Items listed in a dataset:

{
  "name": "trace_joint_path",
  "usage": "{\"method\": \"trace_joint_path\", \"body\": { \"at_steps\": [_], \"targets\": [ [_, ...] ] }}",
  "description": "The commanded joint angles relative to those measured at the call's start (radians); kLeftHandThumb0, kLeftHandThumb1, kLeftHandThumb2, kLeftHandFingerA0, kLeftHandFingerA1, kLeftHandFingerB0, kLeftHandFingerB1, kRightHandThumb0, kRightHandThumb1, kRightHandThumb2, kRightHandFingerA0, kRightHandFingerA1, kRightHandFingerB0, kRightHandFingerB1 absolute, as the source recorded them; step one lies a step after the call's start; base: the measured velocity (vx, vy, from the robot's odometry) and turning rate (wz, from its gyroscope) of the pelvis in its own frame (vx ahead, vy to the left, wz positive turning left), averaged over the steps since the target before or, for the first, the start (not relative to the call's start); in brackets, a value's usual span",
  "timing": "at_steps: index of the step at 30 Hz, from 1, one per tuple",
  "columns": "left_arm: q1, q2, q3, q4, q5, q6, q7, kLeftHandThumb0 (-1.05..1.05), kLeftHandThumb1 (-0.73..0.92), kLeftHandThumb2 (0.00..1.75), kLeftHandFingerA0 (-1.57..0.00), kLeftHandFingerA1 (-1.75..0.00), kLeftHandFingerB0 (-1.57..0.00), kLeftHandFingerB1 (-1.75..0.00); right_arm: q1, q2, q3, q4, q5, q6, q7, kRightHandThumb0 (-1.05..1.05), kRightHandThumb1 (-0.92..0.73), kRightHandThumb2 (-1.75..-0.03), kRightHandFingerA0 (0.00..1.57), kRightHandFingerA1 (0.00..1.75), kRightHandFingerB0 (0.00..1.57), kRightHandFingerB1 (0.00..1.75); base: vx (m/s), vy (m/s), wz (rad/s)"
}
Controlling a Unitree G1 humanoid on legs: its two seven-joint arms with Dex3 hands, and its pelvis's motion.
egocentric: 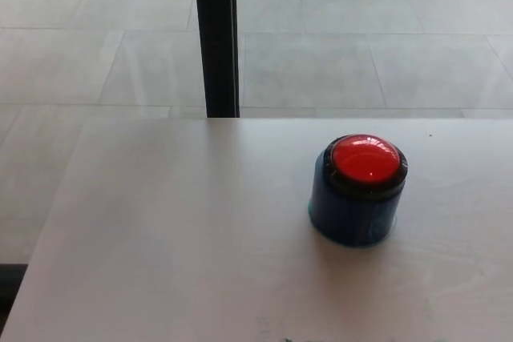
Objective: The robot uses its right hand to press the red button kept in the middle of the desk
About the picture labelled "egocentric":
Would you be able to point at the red dome button blue base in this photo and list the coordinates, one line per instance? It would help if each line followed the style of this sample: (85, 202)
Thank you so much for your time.
(365, 166)

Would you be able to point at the black vertical post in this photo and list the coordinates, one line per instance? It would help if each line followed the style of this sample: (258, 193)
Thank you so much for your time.
(216, 37)

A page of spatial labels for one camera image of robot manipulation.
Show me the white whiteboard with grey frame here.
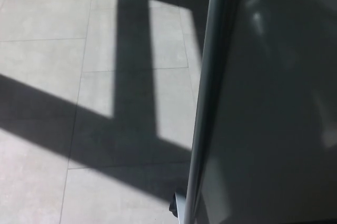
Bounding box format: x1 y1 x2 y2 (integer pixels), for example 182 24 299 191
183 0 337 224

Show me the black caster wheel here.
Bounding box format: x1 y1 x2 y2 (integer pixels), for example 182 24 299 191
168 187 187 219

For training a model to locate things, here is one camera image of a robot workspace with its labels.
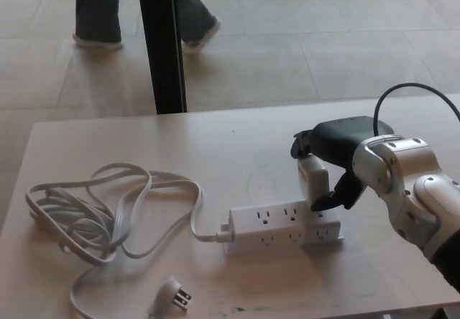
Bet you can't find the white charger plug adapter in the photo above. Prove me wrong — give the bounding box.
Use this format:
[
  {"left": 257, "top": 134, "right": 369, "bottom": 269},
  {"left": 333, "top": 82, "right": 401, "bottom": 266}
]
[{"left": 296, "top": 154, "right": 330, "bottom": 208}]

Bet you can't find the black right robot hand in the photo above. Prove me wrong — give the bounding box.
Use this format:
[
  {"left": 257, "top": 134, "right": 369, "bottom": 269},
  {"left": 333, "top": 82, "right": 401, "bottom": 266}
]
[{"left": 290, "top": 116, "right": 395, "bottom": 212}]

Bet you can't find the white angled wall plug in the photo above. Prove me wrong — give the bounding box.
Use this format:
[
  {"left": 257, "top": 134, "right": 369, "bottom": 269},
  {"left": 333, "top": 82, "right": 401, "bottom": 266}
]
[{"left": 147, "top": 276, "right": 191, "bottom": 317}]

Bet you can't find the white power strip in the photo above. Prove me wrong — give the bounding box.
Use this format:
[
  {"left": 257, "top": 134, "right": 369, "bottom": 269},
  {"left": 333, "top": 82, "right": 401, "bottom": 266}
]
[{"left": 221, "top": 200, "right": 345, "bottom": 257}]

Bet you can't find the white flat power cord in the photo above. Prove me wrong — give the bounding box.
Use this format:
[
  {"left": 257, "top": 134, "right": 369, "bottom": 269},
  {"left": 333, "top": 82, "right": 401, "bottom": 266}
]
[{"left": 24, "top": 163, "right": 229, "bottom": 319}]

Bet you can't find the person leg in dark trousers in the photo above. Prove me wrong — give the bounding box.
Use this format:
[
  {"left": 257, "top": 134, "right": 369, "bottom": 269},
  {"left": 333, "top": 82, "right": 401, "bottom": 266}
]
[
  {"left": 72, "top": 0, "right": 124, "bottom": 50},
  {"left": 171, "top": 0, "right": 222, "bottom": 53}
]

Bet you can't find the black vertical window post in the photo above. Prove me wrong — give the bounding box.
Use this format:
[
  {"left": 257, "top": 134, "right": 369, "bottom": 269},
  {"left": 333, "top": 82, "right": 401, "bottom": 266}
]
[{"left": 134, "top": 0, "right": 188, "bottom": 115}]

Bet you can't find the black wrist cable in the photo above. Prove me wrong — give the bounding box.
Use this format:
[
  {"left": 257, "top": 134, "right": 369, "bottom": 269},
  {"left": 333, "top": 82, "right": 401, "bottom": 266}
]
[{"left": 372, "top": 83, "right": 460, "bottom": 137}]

#### Work instructions:
Pull out each line of the entries that contains "vertical".

#### Exercise response:
Would you be able to point at the black vertical post in this photo and list the coordinates, one line per instance? It would help if each line followed the style of this sample: (258, 193)
Bet you can't find the black vertical window post in the photo above. Prove me wrong — give the bounding box.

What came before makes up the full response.